Exercise:
Extract each line from the entries below that has the string "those" in it.

Data:

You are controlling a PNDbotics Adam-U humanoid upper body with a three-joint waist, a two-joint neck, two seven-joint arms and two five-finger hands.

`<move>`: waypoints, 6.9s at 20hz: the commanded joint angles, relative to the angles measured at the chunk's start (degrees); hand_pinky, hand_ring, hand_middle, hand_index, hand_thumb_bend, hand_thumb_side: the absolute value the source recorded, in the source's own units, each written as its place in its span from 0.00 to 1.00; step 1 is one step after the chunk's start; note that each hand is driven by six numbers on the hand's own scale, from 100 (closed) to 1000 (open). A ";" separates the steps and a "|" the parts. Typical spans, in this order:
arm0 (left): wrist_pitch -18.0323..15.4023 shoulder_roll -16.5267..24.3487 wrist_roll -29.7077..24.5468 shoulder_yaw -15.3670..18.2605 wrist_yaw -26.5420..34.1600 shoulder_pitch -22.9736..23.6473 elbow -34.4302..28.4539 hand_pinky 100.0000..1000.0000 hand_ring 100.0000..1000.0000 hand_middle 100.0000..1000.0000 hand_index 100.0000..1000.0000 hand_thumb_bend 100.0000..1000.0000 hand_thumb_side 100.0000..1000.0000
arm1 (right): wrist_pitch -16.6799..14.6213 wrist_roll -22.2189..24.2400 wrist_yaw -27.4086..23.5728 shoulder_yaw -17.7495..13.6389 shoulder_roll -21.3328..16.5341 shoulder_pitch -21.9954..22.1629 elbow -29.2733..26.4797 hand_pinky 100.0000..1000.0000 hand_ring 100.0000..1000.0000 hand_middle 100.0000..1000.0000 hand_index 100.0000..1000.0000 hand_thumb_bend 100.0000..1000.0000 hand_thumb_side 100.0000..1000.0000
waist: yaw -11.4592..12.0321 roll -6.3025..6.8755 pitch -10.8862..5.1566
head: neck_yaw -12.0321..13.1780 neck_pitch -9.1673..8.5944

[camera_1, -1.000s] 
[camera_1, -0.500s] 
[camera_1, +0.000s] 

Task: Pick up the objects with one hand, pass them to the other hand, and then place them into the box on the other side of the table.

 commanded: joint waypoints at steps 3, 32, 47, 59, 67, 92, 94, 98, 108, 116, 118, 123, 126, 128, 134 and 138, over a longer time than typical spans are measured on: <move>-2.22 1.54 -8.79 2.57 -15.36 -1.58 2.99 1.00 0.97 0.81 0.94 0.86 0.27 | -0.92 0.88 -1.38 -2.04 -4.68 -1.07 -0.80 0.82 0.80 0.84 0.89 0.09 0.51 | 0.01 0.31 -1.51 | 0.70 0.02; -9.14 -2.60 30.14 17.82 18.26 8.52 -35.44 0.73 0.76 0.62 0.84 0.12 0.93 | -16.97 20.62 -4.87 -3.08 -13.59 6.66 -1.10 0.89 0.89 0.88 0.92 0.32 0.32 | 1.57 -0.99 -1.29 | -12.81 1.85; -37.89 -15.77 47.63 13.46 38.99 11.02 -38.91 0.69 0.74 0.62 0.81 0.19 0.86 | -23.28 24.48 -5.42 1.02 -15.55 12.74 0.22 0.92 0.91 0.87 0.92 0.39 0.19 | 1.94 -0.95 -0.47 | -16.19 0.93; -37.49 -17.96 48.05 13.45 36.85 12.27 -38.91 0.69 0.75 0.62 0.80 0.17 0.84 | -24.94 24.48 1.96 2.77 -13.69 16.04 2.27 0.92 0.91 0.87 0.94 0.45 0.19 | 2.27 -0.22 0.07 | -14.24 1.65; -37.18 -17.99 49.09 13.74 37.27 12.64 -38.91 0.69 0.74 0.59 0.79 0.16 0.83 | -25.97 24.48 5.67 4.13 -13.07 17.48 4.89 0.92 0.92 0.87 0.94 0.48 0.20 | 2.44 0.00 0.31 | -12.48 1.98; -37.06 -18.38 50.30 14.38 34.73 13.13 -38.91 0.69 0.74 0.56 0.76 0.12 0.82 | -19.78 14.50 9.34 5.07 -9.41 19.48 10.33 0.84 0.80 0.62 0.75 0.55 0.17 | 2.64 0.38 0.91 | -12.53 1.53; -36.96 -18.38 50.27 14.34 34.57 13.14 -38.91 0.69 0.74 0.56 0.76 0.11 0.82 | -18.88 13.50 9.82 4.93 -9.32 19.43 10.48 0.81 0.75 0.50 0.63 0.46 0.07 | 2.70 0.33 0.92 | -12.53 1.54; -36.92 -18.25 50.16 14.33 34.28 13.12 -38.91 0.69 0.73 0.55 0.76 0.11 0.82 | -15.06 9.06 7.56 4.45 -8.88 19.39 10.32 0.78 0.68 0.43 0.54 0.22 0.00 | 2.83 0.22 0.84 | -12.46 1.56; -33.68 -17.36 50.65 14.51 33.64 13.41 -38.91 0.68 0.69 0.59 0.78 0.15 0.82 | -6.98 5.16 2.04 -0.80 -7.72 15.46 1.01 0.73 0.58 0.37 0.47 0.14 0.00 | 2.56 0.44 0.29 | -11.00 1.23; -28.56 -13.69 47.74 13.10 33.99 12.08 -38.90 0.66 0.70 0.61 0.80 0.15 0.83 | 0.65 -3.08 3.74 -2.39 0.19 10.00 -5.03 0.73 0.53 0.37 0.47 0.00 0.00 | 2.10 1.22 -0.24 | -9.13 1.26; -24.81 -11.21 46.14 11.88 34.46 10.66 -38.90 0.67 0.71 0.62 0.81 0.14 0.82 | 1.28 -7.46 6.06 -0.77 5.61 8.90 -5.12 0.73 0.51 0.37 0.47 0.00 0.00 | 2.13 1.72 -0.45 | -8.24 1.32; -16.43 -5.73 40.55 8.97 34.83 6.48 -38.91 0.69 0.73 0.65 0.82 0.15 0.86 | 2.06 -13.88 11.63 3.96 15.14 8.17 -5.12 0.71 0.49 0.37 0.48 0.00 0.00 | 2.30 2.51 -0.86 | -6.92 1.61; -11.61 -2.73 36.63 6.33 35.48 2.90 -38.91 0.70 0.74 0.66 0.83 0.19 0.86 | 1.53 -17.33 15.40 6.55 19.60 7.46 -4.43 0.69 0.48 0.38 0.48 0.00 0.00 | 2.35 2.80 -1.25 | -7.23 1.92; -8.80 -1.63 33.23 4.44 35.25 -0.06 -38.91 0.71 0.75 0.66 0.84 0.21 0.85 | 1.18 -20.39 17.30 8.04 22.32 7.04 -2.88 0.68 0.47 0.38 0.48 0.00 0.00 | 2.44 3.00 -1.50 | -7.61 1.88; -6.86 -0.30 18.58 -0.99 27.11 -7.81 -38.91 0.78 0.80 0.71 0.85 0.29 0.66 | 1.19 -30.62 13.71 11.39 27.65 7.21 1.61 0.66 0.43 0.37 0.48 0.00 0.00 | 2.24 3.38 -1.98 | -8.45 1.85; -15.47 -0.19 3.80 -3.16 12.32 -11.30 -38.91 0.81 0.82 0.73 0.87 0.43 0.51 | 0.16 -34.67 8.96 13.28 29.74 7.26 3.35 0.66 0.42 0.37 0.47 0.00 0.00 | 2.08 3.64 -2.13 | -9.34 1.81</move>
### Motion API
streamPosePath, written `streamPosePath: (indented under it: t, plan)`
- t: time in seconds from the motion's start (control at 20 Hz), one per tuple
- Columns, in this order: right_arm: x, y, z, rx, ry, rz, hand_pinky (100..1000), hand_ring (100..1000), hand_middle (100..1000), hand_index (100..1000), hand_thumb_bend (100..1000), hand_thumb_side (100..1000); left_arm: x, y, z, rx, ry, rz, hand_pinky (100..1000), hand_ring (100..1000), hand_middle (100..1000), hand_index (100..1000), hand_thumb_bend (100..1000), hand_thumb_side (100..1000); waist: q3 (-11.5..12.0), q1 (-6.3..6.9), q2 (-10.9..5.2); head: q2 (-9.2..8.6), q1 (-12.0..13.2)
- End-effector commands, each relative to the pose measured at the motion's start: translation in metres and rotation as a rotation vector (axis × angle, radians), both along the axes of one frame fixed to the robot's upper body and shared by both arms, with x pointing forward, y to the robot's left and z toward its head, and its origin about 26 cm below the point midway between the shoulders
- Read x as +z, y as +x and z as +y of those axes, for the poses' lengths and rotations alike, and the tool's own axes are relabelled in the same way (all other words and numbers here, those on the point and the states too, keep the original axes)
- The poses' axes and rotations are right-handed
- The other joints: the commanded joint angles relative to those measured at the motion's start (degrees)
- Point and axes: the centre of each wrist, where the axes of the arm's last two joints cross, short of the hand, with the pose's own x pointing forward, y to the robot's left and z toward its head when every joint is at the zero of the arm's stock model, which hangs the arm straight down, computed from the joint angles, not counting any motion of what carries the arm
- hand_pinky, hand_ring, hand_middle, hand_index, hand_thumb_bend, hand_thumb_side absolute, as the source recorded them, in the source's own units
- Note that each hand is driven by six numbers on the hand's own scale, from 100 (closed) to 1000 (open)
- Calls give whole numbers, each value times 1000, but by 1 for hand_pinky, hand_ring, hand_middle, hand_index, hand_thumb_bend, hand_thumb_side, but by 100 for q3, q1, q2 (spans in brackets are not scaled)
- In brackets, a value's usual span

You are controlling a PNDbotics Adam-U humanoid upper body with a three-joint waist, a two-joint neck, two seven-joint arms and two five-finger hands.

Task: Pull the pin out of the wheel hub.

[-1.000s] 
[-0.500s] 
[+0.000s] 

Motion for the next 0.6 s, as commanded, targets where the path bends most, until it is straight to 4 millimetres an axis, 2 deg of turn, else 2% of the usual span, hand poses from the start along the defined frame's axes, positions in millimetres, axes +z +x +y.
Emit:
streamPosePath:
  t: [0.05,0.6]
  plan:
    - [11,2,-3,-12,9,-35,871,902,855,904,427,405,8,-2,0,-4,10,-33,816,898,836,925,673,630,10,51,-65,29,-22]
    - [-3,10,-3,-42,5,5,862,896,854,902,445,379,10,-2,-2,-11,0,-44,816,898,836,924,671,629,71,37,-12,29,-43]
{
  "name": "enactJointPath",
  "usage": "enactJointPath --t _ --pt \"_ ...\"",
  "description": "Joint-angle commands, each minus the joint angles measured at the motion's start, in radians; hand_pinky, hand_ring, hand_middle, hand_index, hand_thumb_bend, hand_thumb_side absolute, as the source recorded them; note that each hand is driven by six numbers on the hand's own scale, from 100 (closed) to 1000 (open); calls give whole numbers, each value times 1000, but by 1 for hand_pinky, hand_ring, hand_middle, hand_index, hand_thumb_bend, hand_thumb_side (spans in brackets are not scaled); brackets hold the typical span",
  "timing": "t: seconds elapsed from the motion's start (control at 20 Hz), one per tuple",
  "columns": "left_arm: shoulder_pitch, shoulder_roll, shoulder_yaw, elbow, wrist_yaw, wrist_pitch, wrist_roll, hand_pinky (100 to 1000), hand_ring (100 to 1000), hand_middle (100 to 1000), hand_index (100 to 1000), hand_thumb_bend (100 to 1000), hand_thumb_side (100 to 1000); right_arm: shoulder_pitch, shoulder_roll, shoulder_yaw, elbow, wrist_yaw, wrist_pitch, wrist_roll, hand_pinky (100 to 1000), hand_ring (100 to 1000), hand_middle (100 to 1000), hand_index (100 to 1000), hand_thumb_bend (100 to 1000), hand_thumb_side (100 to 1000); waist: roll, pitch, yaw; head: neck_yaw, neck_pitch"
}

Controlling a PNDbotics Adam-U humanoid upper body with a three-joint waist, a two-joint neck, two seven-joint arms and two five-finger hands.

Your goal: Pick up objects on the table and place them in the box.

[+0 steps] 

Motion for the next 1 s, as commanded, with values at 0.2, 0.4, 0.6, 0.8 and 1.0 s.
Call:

Answer section:
- Read x as +z, y as +x and z as +y of those axes, for the poses' lengths and rotations alike, and the tool's own axes are relabelled in the same way (all other words and numbers here, those on the point and the states too, keep the original axes)
- The other joints: the commanded joint angles relative to those measured at the motion's start (degrees)

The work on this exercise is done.